Networking & Content Delivery

Setting up of AWS Site-to-Site VPN automated monitoring solution

In today’s interconnected world, businesses of all sizes rely on secure and efficient network connectivity to operate seamlessly across multiple locations. Amazon Web Services (AWS) Site-to-Site Virtual Private Networks (Site-to-Site VPN) offer a reliable way to extend a private network across public infrastructure such as the internet, enabling organizations to securely connect their offices, data centers, and Amazon Virtual Private Clouds (Amazon VPCs).

In the dynamic landscape of cloud networking, making sure of quick overall set-up time, seamless connectivity, and rapid issue resolution is paramount for your businesses using Site-to-Site VPNs. However, you would traditionally review your on-premises firewall logs and collaborate with AWS support engineers to analyze Site-to-Site VPN logs, aiming to pinpoint the root cause of issues and work toward resolution. This process often involves significant time and effort for manual troubleshooting and resolution. In this post, we show a real-time automated solution designed to streamline the troubleshooting process. This solution features early error detection, a swift notification system, and a comprehensive guide with detailed steps for resolution.

Key benefits of automated Site-to-Site VPN monitoring

Recognizing the need for faster and more proactive support, we have implemented automation solutions that relieve your team from repetitive tasks. This allows you to focus on more complex issues and strategic initiatives, enhancing overall operational efficiency and optimizing productivity. You are empowered to receive real-time notifications and detailed insights into your Site-to-Site VPN tunnel status, reducing the risk of undetected issues or downtime.

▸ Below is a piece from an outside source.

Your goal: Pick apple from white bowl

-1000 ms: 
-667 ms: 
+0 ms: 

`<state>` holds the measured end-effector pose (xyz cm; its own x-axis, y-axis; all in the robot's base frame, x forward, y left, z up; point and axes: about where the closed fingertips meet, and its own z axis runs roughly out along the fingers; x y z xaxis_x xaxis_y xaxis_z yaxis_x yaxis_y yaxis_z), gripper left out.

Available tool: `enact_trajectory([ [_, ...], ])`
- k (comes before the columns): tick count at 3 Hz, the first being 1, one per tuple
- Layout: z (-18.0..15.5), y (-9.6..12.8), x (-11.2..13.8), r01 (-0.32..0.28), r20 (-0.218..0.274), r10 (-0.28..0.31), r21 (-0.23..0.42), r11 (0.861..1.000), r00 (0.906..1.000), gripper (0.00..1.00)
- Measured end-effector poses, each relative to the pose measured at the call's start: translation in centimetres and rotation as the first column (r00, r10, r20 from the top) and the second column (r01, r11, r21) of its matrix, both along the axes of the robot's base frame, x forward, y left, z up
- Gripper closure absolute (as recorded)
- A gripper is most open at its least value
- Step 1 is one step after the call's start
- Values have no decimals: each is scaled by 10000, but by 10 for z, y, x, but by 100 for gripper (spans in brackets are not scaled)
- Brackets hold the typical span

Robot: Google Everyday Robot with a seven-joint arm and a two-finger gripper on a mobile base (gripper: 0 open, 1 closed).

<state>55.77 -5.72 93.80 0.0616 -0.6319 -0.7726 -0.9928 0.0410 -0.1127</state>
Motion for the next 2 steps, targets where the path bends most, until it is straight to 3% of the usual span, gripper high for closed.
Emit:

Implementing automated Site-to-Site VPN monitoring with AWS

The implementation of automated Site-to-Site VPN solution workflow involves a dual strategy. First, we use existing Amazon CloudWatch logs, which focus on tunnel options for IP Security (IPsec) tunnel establishment, Internet Key Exchange (IKE) negotiations, and dead peer detection (DPD) protocol messages. Second, we have implemented a custom monitoring solution that uses a subscription filter to deliver CloudWatch log events to an AWS Lambda function for further processing and analysis. The Lambda function tracks the error state and timestamp in an Amazon DynamoDB table and promptly sends out a notification through Amazon Simple Notification Service (Amazon SNS) whenever the Site-to-Site VPN tunnel encounters an error.

Architecture

The following figure shows the architecture for this solution.

An AWS architecture diagram showcasing a workflow involving AWS Site-to-Site VPN, CloudWatch, Lambda, DynamoDB, and SNS services

Figure 1: Resources deployed in the AWS environment by the solution

How it works

The solution is created through an AWS CloudFormation template that launches components as:

  1. DynamoDB table: A DynamoDB table is created to store the notification status for each VPN tunnel error’s last notification time. This table helps prevent the sending of duplicate notifications for the same error within a specified time frame.
  2. IAM role (optional): An AWS Identity and Access Management (IAM) role for the Lambda function execution with permissions to publish to the provided SNS topic and access the DynamoDB table. This role is created only if the CreateNewLambdaRole parameter in the CloudFormation template is set to yes.
  3. Lambda function: A Python Lambda function to monitor the CloudWatch logs for VPN tunnel errors, send notifications to the provided SNS topic, and update the DynamoDB table with the notification status.
  4. Lambda permission: Allows CloudWatch to invoke the Lambda function.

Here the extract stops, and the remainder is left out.